Amazon staff work seven-day week without sick leave
Newspaper exposes seven-day slog for British workers at the leading online retailer, Amazon
Amazon is forcing British staff to work a seven-day week in the run-up to Christmas and threatening to sack them if they take time off sick, according to a newspaper report.
The Sunday Times sent an undercover journalist to work at the online shopping giant's warehouse in Bedfordshire, following a tip-off about draconian working conditions.
The reporter found that the casual staff employed by the company over the Christmas period were made to work an overnight shift on a Saturday night, following a normal working week - effectively meaning that staff were working every day of the week.
Casuals were banned from taking sick leave, with workers being awarded a penalty point for taking a day off, even with a doctor's sick note. Employees are fired after amassing six points.
The undercover reporter also found that staff were being set productivity quotas that even management described as "ridiculous". One member of staff had to pack 140 Xbox consoles an hour to qualify for a bonus payment. Bonuses were only handed out if all the members of the team hit their targets.

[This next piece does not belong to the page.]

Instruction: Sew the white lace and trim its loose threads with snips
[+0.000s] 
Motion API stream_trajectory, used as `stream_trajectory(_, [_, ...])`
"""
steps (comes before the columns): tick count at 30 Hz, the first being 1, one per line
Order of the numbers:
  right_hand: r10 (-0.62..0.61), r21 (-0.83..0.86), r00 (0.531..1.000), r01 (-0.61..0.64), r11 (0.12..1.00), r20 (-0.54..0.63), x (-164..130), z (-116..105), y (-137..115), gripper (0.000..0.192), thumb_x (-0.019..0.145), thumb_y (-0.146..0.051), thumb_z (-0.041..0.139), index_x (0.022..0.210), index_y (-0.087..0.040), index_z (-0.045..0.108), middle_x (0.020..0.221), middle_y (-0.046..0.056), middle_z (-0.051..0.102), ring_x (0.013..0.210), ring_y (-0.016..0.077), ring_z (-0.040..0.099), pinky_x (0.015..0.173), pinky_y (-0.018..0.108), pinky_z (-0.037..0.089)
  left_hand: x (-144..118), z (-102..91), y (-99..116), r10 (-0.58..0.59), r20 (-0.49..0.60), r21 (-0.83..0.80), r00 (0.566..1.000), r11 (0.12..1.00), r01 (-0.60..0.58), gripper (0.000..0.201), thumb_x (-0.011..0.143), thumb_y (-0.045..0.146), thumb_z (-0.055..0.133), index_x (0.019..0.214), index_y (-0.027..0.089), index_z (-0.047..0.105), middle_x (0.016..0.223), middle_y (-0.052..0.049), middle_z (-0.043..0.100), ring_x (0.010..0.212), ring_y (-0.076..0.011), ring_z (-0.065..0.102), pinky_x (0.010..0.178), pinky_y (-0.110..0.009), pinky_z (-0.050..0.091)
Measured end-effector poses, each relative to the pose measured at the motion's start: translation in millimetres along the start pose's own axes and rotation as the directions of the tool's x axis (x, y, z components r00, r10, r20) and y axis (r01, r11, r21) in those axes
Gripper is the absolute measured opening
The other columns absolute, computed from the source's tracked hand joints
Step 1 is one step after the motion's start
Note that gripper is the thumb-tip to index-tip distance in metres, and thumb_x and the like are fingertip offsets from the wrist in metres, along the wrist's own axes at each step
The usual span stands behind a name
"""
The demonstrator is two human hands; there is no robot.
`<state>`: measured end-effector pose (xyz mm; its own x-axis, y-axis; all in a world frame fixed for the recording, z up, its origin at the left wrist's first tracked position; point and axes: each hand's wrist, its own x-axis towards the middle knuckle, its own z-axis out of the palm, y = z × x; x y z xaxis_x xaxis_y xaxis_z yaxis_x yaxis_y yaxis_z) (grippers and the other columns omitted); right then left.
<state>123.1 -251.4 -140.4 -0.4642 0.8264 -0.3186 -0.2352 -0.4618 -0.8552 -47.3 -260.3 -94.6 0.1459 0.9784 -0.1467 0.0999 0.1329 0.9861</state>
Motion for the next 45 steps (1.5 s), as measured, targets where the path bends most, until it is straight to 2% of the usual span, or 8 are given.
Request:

Amazon, like many retailers, employs thousands of relatively cheap, temporary staff to help meet peak demand over the Christmas period. The Sunday Times reporter was paid £6.30 an hour for a day shift - just over 50p above the minimum wage - but staff had to pay £8.50 a day for bus travel to and from the out-of-town warehouse if they didn't have their own transport.
An Amazon spokesman told The Sunday Times that anyone not willing to work "many hours" should not accept a job with the company.

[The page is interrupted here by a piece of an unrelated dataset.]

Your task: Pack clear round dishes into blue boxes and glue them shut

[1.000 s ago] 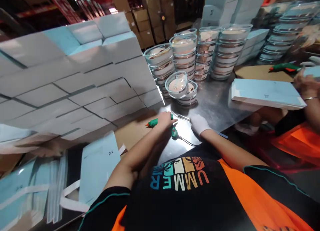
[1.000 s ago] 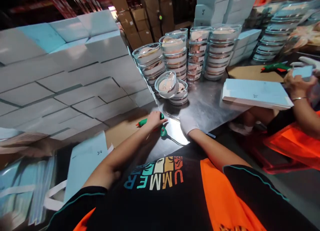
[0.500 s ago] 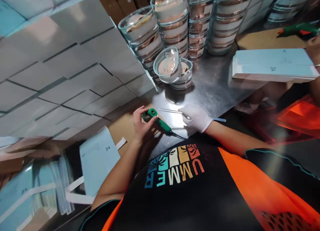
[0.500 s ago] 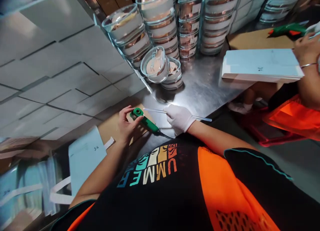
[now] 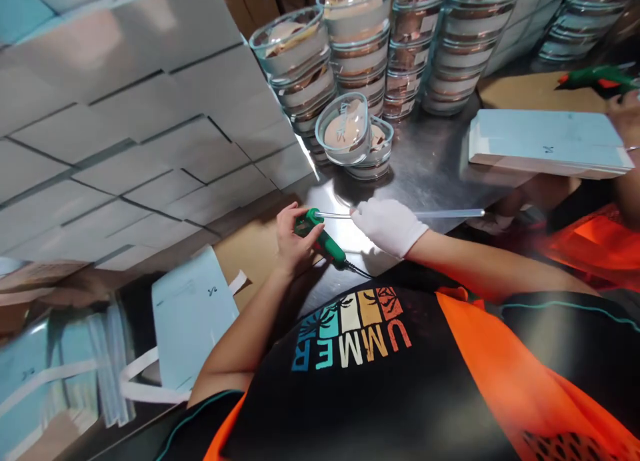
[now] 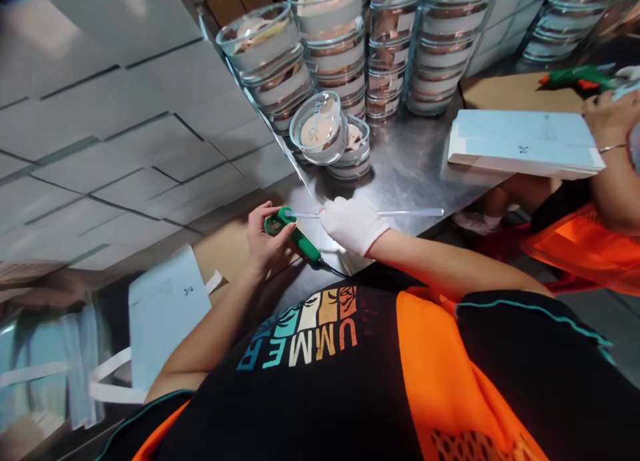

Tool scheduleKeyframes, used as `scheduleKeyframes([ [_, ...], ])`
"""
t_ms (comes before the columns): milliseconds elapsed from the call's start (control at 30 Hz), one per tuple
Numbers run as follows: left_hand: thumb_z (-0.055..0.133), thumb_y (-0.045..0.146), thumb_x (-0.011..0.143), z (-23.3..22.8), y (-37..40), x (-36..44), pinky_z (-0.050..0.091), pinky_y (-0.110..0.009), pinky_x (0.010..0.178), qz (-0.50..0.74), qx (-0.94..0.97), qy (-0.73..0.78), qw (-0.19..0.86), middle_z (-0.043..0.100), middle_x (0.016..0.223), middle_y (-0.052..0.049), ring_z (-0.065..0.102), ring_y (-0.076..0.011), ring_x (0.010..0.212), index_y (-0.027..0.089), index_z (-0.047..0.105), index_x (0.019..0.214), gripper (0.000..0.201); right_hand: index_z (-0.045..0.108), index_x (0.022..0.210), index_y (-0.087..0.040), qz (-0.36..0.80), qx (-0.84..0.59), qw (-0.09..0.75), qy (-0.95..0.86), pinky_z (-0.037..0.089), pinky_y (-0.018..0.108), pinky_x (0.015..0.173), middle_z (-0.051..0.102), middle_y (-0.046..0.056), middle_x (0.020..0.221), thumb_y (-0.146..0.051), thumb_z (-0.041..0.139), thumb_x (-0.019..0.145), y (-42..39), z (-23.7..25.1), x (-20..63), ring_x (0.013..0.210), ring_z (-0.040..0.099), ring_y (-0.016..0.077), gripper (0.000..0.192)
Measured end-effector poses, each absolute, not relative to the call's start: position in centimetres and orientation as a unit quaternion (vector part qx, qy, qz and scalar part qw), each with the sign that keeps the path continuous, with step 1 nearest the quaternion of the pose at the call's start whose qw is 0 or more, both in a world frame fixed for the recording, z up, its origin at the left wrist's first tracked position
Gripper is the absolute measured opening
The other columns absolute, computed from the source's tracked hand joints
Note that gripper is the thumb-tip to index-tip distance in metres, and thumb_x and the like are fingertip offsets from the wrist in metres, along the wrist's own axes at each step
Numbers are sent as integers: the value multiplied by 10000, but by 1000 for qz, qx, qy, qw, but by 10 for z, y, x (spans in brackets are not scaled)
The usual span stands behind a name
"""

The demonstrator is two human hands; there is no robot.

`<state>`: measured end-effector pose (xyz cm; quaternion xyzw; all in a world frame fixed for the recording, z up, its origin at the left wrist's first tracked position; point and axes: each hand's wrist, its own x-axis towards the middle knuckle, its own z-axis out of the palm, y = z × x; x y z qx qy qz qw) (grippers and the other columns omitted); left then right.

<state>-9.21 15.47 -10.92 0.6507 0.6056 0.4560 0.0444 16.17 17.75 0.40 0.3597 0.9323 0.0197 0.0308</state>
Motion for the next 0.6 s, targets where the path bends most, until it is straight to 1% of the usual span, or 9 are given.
scheduleKeyframes([
  [100, 785, 378, 868, -115, 167, -87, 512, -519, 1176, 473, 651, 591, 61, 720, 1229, -121, 617, -340, 1395, 224, 690, 1141, 327, 763, 1242, -55, 39, 354, 58, 933, 501, 387, 830, 768, 239, 1087, -118, 364, 1107, 190, 28, 159, 1114, 724, 350, 426],
  [167, 795, 366, 863, -120, 176, -85, 505, -528, 1182, 468, 660, 584, 62, 727, 1220, -120, 608, -345, 1399, 223, 703, 1135, 321, 786, 1220, -77, 38, 356, 62, 932, 511, 415, 876, 774, 234, 1120, -125, 416, 1098, 203, 36, 159, 1141, 729, 364, 393],
  [233, 805, 362, 861, -125, 186, -82, 480, -556, 1203, 449, 678, 579, 61, 735, 1179, -120, 597, -360, 1399, 218, 719, 1134, 320, 802, 1218, -96, 31, 366, 68, 928, 503, 415, 905, 779, 218, 1164, -120, 475, 1083, 220, 33, 162, 1154, 733, 352, 355],
  [333, 830, 358, 856, -130, 197, -73, 383, -636, 1270, 388, 700, 597, 57, 734, 1158, -137, 549, -400, 1444, 207, 746, 1149, 340, 815, 1238, -134, 14, 393, 74, 916, 481, 358, 892, 791, 166, 1194, -116, 533, 1069, 247, 8, 174, 1118, 737, 284, 329],
  [400, 847, 336, 849, -132, 199, -66, 306, -694, 1301, 348, 703, 619, 49, 725, 1234, -158, 496, -434, 1503, 204, 761, 1152, 342, 827, 1234, -166, -2, 413, 71, 908, 472, 314, 866, 805, 140, 1189, -142, 571, 1065, 263, -17, 183, 1083, 726, 246, 308],
  [467, 846, 317, 859, -129, 196, -66, 278, -721, 1309, 323, 700, 636, 38, 705, 1348, -176, 450, -453, 1553, 203, 762, 1174, 346, 839, 1207, -160, -7, 427, 66, 902, 460, 305, 852, 811, 152, 1181, -159, 605, 1049, 275, -43, 189, 1064, 706, 247, 282],
  [533, 829, 335, 888, -123, 187, -79, 291, -689, 1322, 311, 693, 650, 23, 672, 1451, -191, 416, -442, 1592, 192, 745, 1250, 398, 843, 1195, -124, 2, 436, 56, 898, 438, 326, 840, 799, 198, 1191, -152, 583, 1055, 281, -64, 190, 1042, 683, 264, 297],
  [600, 802, 393, 924, -113, 171, -111, 302, -607, 1347, 276, 672, 687, 9, 624, 1542, -195, 382, -402, 1627, 185, 701, 1362, 495, 841, 1209, -96, 15, 436, 45, 899, 407, 354, 819, 779, 245, 1206, -152, 547, 1072, 285, -77, 189, 1025, 662, 284, 329],
])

"Every single member of the Amazon.co.uk workforce, be that a temporary picker in Marston Gate, a permanent packer in Gourock, a customer service representative in Cork or a product manager in our Slough head office, is currently working flat out to ensure that our millions of customers receive the products that they have ordered on time this Christmas," Allan Lyall, vice president of EU operations for Amazon said in a statement to the newspaper.
"Demand for permanent roles from our temporary employees is at such a high level that we no longer need to recruit externally for permanent positions. Indeed, we have already seen well over 100 temporary employees become permanent this year alone."